__Assignment__. Return the material below exactly, but only from the line with "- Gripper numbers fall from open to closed" through the line with "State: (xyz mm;", and without its pictures.

__Provided data__.

^^^^^^^^

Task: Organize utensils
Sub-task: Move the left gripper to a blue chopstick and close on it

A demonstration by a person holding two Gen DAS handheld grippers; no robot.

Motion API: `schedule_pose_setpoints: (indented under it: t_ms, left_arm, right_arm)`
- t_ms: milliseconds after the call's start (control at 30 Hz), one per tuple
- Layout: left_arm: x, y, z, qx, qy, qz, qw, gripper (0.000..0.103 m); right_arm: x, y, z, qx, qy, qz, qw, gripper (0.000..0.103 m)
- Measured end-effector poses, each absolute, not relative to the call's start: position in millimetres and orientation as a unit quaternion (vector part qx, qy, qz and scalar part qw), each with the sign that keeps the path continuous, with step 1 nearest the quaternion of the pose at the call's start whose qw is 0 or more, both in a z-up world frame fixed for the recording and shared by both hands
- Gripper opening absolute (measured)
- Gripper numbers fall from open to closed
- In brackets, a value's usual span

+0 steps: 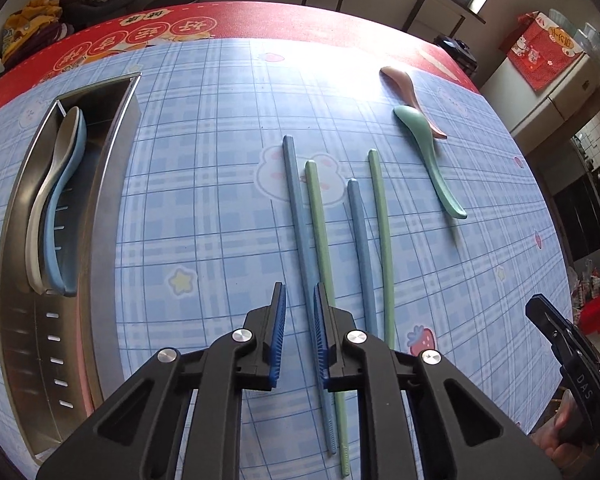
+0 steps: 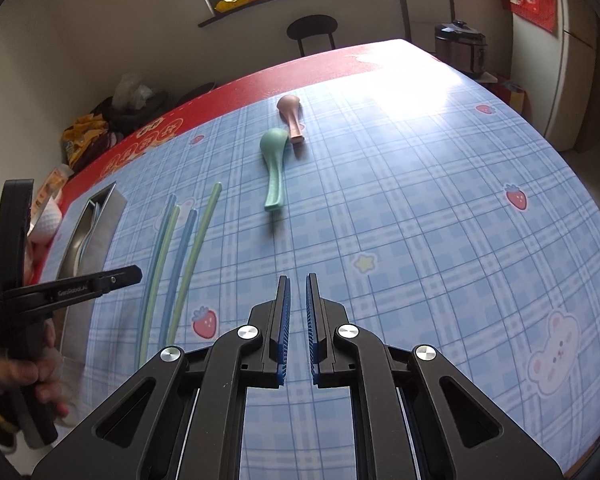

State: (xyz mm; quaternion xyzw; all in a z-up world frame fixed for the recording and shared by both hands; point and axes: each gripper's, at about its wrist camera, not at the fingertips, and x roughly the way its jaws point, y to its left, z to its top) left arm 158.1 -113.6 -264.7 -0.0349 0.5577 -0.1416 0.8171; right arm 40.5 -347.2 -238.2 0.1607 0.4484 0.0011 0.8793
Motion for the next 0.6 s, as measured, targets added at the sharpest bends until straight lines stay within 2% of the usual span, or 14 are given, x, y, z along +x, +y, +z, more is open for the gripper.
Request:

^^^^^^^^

__Expected output__.
- Gripper numbers fall from open to closed
- In brackets, a value's usual span

+0 steps: 
+0 steps: 

State: (xyz mm; quaternion xyzw; all in a z-up world frame fixed for the recording and shared by both hands; point and axes: each gripper's, at about its wrist camera, not at the fingertips, and x roughly the way its jaws point, y to its left, z to its top) left arm 158.1 -113.6 -264.7 -0.0349 0.5577 -0.1416 0.8171; right arm 40.5 -347.2 -238.2 0.1607 0.4484 0.0011 0.8793

This answer leaves nothing further to address.